The extent of alcohol misuse warrants such policies to address this pervasive threat to Irish public health. Minimum pricing is ultimately a mechanism of imposing a statutory floor in price levels for alcohol products that must be legally observed by retailers. The primary function of this measure is to reduce at-risk levels of alcohol consumption, especially by those who drink in a harmful and hazardous way. It would also have a greater impact on discouraging children and young adults to drink. In turn, this should diminish the effect of the misuse and over-consumption of alcohol on public services, crimes and public health, along, of course, with productivity in the economy.
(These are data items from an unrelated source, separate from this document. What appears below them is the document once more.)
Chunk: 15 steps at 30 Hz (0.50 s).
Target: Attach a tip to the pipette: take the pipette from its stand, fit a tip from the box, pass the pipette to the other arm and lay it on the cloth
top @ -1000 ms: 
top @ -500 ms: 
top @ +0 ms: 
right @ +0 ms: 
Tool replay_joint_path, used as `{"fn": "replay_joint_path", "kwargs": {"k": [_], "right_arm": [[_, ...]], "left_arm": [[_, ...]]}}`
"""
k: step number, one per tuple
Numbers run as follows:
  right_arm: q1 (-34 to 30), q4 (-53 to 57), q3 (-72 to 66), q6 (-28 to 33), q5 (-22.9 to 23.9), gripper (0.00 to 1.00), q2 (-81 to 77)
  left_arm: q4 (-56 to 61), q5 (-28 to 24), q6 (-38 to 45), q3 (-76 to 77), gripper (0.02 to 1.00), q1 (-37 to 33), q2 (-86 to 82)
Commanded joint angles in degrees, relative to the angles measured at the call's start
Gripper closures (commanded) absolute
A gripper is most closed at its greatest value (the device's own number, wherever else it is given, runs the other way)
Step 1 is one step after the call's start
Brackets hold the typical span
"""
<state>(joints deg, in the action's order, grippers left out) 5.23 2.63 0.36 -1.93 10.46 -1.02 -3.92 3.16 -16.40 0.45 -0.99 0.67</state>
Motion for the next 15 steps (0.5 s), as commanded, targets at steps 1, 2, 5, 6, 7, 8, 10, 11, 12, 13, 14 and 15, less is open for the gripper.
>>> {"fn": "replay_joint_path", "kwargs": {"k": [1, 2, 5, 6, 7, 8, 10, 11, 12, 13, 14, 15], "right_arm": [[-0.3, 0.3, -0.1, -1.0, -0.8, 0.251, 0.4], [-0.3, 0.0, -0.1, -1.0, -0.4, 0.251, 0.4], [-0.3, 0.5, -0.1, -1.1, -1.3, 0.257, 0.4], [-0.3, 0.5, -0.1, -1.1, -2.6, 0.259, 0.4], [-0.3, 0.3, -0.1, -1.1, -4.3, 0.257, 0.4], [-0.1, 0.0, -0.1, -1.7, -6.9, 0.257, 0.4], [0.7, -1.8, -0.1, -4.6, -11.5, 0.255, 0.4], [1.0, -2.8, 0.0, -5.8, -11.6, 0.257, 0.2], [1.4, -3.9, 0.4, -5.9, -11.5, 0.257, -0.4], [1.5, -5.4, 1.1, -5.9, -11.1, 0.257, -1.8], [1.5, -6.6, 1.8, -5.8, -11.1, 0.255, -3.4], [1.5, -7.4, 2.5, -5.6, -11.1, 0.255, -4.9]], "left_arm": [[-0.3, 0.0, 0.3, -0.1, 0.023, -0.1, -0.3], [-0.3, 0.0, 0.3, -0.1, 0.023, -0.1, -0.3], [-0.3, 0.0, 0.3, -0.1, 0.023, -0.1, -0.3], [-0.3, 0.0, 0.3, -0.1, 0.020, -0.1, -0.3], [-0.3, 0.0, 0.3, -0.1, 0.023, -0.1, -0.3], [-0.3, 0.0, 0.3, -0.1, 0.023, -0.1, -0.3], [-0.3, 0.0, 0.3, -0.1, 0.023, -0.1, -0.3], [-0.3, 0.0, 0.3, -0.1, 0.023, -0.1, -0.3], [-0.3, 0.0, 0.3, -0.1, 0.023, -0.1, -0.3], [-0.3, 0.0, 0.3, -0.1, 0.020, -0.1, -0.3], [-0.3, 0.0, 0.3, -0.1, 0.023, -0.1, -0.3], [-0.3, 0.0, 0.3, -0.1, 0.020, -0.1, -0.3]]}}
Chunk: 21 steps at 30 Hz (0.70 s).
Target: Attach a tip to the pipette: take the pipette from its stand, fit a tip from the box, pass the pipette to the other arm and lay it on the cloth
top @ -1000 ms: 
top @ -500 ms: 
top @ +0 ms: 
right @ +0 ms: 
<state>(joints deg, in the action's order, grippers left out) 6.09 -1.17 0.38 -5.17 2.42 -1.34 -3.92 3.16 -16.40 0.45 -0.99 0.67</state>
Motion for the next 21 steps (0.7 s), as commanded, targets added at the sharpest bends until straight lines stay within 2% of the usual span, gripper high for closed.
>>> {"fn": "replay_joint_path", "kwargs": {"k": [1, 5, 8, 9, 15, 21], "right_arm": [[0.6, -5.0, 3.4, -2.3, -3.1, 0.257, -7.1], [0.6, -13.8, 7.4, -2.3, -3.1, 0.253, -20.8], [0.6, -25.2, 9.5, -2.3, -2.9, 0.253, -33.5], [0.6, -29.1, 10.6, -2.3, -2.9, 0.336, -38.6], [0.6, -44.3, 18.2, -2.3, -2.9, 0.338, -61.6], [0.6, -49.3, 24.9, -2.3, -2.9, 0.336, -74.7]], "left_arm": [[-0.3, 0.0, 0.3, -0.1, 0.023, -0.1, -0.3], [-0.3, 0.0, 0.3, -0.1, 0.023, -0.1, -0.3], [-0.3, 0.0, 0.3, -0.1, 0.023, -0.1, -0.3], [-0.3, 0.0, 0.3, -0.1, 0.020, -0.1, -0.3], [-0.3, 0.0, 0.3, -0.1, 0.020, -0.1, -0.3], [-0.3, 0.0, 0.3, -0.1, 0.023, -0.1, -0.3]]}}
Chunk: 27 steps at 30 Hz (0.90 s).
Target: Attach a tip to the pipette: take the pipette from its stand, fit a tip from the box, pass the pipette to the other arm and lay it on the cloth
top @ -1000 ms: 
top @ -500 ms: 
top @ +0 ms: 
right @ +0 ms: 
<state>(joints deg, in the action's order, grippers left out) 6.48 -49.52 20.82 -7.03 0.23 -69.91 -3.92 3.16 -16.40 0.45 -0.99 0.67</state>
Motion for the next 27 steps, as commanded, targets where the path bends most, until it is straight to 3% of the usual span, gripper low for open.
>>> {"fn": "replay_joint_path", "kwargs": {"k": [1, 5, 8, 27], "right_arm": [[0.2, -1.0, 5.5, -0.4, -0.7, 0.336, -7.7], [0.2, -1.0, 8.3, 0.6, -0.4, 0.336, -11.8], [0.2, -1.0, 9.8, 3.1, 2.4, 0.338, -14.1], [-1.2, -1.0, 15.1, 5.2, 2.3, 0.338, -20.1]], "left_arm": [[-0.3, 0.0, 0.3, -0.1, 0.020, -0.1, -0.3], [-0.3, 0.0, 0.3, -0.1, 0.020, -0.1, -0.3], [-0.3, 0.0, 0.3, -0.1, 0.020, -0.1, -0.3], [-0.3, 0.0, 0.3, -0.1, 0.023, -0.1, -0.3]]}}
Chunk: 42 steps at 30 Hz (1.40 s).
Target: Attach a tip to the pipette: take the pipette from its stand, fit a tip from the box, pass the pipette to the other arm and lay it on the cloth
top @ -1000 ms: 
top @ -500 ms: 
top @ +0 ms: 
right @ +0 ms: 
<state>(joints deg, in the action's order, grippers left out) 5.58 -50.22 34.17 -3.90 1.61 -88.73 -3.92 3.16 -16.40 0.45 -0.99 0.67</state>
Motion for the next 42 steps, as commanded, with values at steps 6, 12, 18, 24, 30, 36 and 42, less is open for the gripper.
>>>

The national substance misuse strategy sets out the future direction of policy to deal with the use and misuse of alcohol. The Department of Health is preparing a concrete set of proposals on the basis of the national substance misuse strategy report, and it is intended to submit these to Government for consideration and approval as soon as possible.

The Government is fully committed to addressing the drugs problem, and as a Minister of State with responsibility in this area I intend to continue to drive the implementation of the drugs strategy and ensure that tackling the problem of addiction throughout Ireland remains very high on the Government's agenda. I acknowledge the progress achieved by my predecessor, Deputy Róisín Shortall, in advancing the national drugs strategy. I look forward to bringing proposals on an alcohol policy to the Government in the very near future, and in this regard I am confident my colleagues in government will support the timely finalisation and subsequent implementation of the national substance misuse strategy.